### Exercise objective
Repeat the entries below exactly. Drop the pictures.

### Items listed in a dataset
[Start of section]

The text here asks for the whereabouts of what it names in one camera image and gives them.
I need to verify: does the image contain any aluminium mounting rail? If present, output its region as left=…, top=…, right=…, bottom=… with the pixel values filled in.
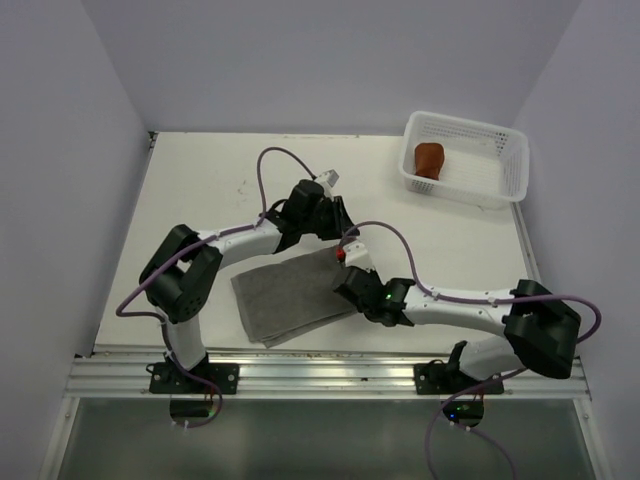
left=65, top=355, right=592, bottom=400

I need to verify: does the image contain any white perforated plastic basket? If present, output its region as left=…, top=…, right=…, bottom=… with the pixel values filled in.
left=398, top=111, right=530, bottom=209

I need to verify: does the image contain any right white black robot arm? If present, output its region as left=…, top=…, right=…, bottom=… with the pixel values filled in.
left=332, top=266, right=581, bottom=393

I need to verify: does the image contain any rust brown towel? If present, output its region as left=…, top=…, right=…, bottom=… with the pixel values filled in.
left=414, top=142, right=445, bottom=181

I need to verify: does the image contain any grey towel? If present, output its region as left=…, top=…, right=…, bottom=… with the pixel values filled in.
left=231, top=246, right=356, bottom=348

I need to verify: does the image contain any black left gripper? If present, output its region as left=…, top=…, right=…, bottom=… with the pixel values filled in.
left=300, top=195, right=359, bottom=240

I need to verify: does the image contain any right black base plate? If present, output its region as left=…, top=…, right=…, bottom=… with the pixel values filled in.
left=413, top=361, right=481, bottom=395

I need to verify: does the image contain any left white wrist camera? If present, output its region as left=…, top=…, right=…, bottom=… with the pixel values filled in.
left=314, top=169, right=339, bottom=190

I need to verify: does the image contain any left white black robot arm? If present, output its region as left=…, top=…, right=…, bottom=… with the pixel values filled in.
left=138, top=180, right=354, bottom=393

[End of section]

### Answer area
The text here asks for the whereabouts of what it names in one camera image and gives them.
I need to verify: does the image contain any aluminium mounting rail? If present, output its region as left=…, top=…, right=…, bottom=… with the pixel values filled in.
left=65, top=355, right=592, bottom=400

I need to verify: does the image contain any white perforated plastic basket? If present, output its region as left=…, top=…, right=…, bottom=… with the pixel values filled in.
left=398, top=111, right=530, bottom=209

I need to verify: does the image contain any right white black robot arm? If present, output its region as left=…, top=…, right=…, bottom=… with the pixel values filled in.
left=332, top=266, right=581, bottom=393

I need to verify: does the image contain any rust brown towel? If present, output its region as left=…, top=…, right=…, bottom=… with the pixel values filled in.
left=414, top=142, right=445, bottom=181

I need to verify: does the image contain any grey towel? If present, output its region as left=…, top=…, right=…, bottom=… with the pixel values filled in.
left=231, top=246, right=356, bottom=348

I need to verify: does the image contain any black left gripper? If present, output its region as left=…, top=…, right=…, bottom=… with the pixel values filled in.
left=300, top=195, right=359, bottom=240

I need to verify: does the image contain any right black base plate? If present, output its region as left=…, top=…, right=…, bottom=… with the pixel values filled in.
left=413, top=361, right=481, bottom=395

I need to verify: does the image contain any left white wrist camera? If present, output its region as left=…, top=…, right=…, bottom=… with the pixel values filled in.
left=314, top=169, right=339, bottom=190

I need to verify: does the image contain any left white black robot arm? If present, output its region as left=…, top=…, right=…, bottom=… with the pixel values filled in.
left=138, top=180, right=354, bottom=393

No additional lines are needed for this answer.